History Detectives III: Jane Wild & the Salem Registry of Deeds

Last month I blew an afternoon of my vacation on what proved to be a goose chase at the Salem Registry of Deeds. It was my second trip there, and I’d hoped to research records of real estate transactions in Essex County to learn who built our house and when (History Detectives Part I & Part II). As resident curators, we’re not required to root out this information, but I love a good mystery.

When I arrived, I described my quest to Nancy Doherty, a customer service manager at the front desk. She instantly said, “You need to speak with Jane Wild,” and led me to the desk of this trenchant self-employed title examiner, beekeeper, and grandmother of two, who uses the Registry of Deeds like her personal office. When I asked how she spelled her name, for the sake of my blog, she skewered me with a withering look over top of her glasses and said, “Plain.

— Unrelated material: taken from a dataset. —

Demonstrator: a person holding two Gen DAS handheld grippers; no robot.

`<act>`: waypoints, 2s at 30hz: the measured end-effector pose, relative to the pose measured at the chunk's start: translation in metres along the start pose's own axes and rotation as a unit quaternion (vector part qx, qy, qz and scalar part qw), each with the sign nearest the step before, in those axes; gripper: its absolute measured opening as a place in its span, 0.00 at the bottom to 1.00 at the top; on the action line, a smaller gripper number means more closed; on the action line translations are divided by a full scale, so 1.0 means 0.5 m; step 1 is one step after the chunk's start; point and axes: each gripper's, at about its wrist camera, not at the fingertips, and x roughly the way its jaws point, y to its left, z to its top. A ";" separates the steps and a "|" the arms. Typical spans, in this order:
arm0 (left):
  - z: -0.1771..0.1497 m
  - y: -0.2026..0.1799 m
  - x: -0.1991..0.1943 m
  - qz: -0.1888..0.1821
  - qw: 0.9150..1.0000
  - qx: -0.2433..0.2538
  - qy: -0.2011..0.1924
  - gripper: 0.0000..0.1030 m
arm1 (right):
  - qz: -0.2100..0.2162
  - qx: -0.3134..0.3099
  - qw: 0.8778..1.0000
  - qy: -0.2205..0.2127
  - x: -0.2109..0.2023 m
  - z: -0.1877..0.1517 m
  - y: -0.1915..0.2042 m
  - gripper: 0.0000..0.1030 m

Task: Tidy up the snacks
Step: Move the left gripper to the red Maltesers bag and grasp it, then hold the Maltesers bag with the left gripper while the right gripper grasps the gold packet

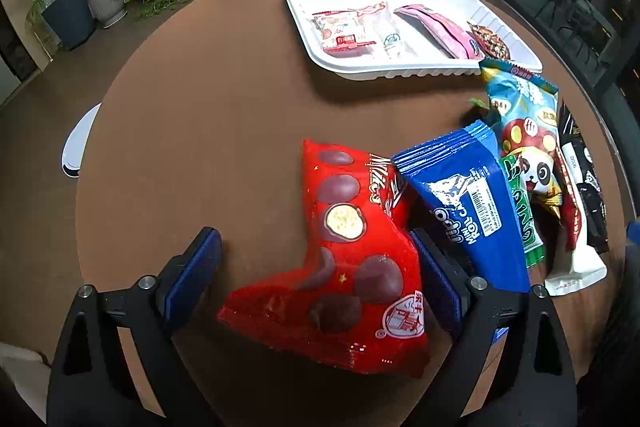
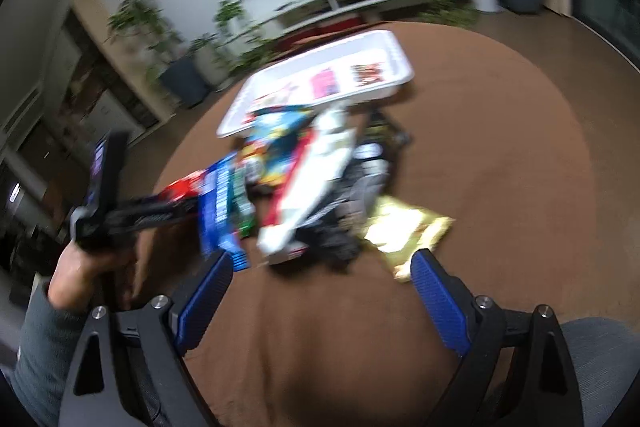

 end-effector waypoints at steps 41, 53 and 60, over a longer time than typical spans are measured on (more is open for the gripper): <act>-0.107 -0.033 -0.044 -0.056 0.998 0.000 -0.019 0.53 | -0.036 -0.323 0.927 0.189 0.143 0.044 0.016 0.64; -0.135 -0.024 -0.073 -0.059 0.998 -0.014 -0.033 0.52 | -0.024 -0.325 0.920 0.218 0.133 0.049 0.029 0.31; -0.141 -0.016 -0.085 -0.050 0.998 -0.020 -0.041 0.52 | -0.046 -0.275 0.934 0.222 0.107 0.047 -0.012 0.31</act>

Jane. Wild.”

Just as precisely, she gave me a few pithy suggestions, and I set about perusing indexes of real estate grantors and grantees for traces of the elusive Dodges on Highland St. in Hamilton.

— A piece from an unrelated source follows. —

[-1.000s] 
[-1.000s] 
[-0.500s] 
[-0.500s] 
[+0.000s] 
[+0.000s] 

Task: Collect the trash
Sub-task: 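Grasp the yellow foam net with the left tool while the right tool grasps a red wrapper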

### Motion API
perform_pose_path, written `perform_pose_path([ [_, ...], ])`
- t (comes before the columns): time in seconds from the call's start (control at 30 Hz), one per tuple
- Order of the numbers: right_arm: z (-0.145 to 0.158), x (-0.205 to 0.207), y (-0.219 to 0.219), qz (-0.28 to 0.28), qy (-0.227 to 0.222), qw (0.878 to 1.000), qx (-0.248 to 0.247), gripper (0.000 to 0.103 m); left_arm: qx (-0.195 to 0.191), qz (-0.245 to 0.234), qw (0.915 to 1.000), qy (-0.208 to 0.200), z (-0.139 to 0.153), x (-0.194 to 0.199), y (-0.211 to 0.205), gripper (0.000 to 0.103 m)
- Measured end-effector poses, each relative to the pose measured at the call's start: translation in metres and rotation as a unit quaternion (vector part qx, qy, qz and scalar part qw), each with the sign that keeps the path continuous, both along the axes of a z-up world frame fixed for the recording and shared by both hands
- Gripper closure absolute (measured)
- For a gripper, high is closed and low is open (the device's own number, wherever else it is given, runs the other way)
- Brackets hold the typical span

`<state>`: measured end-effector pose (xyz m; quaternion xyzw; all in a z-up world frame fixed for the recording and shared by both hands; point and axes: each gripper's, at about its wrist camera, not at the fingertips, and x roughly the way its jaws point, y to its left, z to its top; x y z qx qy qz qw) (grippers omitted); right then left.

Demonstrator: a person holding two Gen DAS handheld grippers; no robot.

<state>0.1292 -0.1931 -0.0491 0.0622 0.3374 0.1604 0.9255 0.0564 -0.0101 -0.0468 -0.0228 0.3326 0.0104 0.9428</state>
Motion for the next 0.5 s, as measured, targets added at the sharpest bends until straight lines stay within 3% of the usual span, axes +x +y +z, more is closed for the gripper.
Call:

You have to start with what you know and work backward in time. For anyone new to this story: Our house is in Bradley Palmer State Park. Palmer, a wealthy Boston lawyer who helped to create United Fruit and hobnobbed with General Patton and the Duke of Windsor, bequeathed the land to the state after his death in 1948. The MA Department of Conservation & Recreation (DCR), which runs our resident curator program, told us this much: Palmer had bought our property from Elbridge Dodge, Jr., around 1910. Elbridge, Jr.; his father, Elbridge, Sr.; and possibly his grandfather, Henry Dodge, had raised their families in our house.

We have found no record of any of this information, but it’s all we’ve got. So, starting with these clues, I searched for Bradley Palmer or his lawyers in the index of "Grantees P–Petri 1906–1915." Nothing. Then I searched for Elbridge, Jr., in the index of grantors from the same period. Nothing there either. Jane told me to search abutting lands as well, so I pored over old maps to see who owned parcels of land near our house, and I searched their names too in the grantor indexes. I may have landed a few leads this way, but it’s hard to tell, as properties didn’t have street numbers then, and many of the deeds define land sales according to the colloquial, long-disused names for country roads, meadows, woods, and gulches. 

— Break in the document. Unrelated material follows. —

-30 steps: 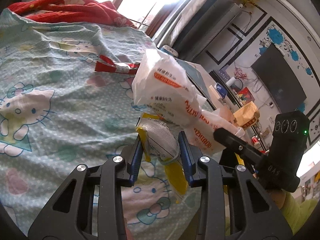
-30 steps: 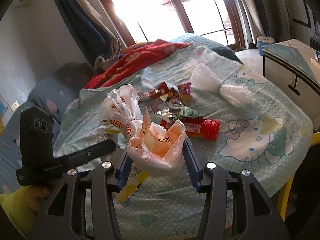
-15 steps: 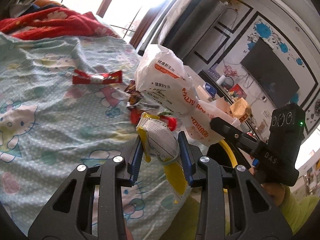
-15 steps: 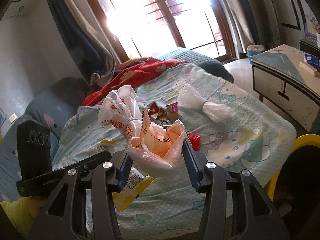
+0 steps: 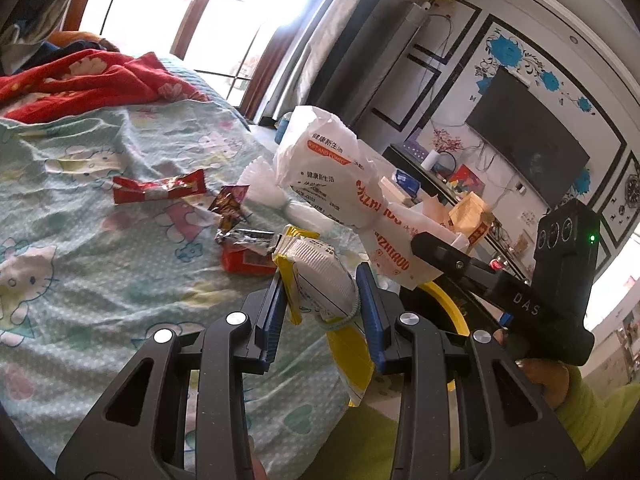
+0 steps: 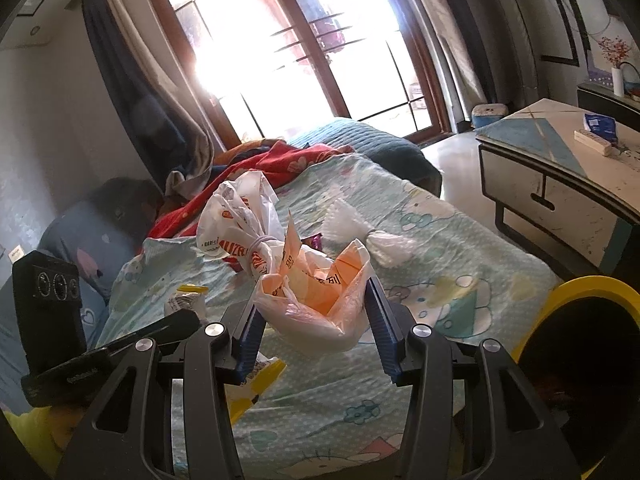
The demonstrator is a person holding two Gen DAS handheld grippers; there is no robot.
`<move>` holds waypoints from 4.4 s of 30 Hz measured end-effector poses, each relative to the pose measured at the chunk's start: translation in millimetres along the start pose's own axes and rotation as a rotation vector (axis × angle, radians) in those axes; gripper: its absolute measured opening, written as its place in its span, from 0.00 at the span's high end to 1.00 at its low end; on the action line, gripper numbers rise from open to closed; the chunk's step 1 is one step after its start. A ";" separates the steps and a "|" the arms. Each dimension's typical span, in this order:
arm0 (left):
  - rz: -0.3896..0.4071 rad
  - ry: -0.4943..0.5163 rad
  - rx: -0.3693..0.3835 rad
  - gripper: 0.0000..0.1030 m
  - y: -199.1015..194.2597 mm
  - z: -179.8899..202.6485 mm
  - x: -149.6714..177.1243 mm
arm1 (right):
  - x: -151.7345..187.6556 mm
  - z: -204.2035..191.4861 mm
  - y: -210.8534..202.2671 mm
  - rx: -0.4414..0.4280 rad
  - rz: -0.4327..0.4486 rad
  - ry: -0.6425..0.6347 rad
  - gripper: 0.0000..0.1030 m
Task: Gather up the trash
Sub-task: 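Carry the snack packet and white plastic bag over the yellow bin with both tools, then open the right tool to drop the white bag while the left tool releases the packet, then move both tools back over the remaining trash on the bed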
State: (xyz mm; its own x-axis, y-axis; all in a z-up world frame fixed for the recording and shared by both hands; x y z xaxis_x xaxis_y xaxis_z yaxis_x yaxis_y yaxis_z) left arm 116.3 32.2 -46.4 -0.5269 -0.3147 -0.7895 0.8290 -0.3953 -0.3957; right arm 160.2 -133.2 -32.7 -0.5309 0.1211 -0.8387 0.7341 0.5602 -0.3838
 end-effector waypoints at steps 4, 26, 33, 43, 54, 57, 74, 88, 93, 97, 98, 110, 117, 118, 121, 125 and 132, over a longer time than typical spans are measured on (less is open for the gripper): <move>0.004 0.009 0.009 0.73 3.5 6.5 -2.1 | -2.8 7.6 -6.5 0.021 0.014 0.001 0.55; -0.016 0.080 0.077 0.73 37.1 50.2 -0.9 | -14.4 66.1 -47.1 0.151 0.079 0.020 0.55; -0.025 0.097 0.105 0.73 49.5 66.6 4.3 | -16.0 88.8 -59.5 0.206 0.098 0.044 0.55; -0.047 0.114 0.150 0.73 67.2 89.9 12.0 | -16.0 122.1 -82.6 0.294 0.126 0.066 0.55; -0.078 0.148 0.200 0.73 89.9 120.4 25.6 | -8.2 156.6 -109.8 0.387 0.145 0.101 0.55; -0.089 0.156 0.213 0.73 94.6 129.3 31.6 | -7.0 165.4 -114.9 0.401 0.149 0.115 0.55; -0.171 0.224 0.249 0.73 129.0 166.8 72.0 | 13.8 208.8 -143.3 0.502 0.138 0.184 0.55; -0.236 0.283 0.257 0.73 153.1 185.9 101.6 | 37.6 243.8 -155.5 0.576 0.102 0.239 0.55; -0.259 0.292 0.262 0.73 162.9 188.8 108.2 | 45.7 252.0 -152.9 0.596 0.075 0.253 0.54; -0.280 0.302 0.260 0.72 169.9 189.7 114.6 | 52.5 258.7 -149.1 0.601 0.047 0.274 0.53; -0.284 0.304 0.260 0.72 172.1 189.6 116.1 | 53.9 259.5 -147.8 0.602 0.041 0.277 0.53; -0.309 0.266 0.283 0.31 179.9 188.6 122.4 | 56.0 261.1 -146.1 0.601 0.048 0.300 0.36; -0.251 0.326 0.262 0.11 167.2 191.2 114.4 | 44.0 251.3 -154.4 0.639 0.106 0.240 0.24; -0.243 0.332 0.260 0.11 164.8 191.5 113.3 | 41.9 249.0 -155.0 0.639 0.112 0.231 0.24; -0.226 0.338 0.256 0.11 161.2 190.9 109.4 | 37.8 243.9 -156.7 0.646 0.124 0.201 0.23; -0.201 0.327 0.253 0.11 156.0 187.1 103.3 | 32.5 235.8 -158.3 0.644 0.141 0.167 0.23; -0.136 0.334 0.229 0.11 141.4 181.9 89.2 | 27.3 222.3 -157.1 0.637 0.155 0.127 0.23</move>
State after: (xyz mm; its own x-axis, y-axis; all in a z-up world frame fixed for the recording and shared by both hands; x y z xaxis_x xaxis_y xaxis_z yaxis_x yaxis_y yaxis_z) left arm 152.4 -208.8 -87.5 -0.5076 0.0360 -0.8608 0.6730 -0.6072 -0.4223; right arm 124.5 -400.0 -81.2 -0.4159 0.2786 -0.8657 0.8921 -0.0600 -0.4479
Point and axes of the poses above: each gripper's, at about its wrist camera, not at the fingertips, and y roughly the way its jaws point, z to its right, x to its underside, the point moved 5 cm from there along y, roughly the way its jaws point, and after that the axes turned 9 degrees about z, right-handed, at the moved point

I’d been warned that MA title examiners can be mean and unhelpful. While I suspect that Jane Wild wouldn’t appreciate my calling her “nice,” she was extremely helpful if completely no-nonsense. When I emailed her, after heading home dejected in the rain that day in late May, with nothing to show for my efforts besides photocopies of some old maps, she wrote back right away. She’d read the website and blog, appreciated what she called my “tenacity,” and offered to help me dig a little further once she met a few other deadlines. She’s originally from Ipswich, which encompassed our land until Hamilton incorporated in 1793, so I imagine she’ll be familiar with the historic names of some of the old roads mentioned in the deeds of sale. As president of the West Newbury Historical Society and the Historic Commission, she thinks biographical information will yield more clues about the house.

Anyway, Jane Wild is on the case. Henry and the Elbridges shouldn’t be dodging us too much longer.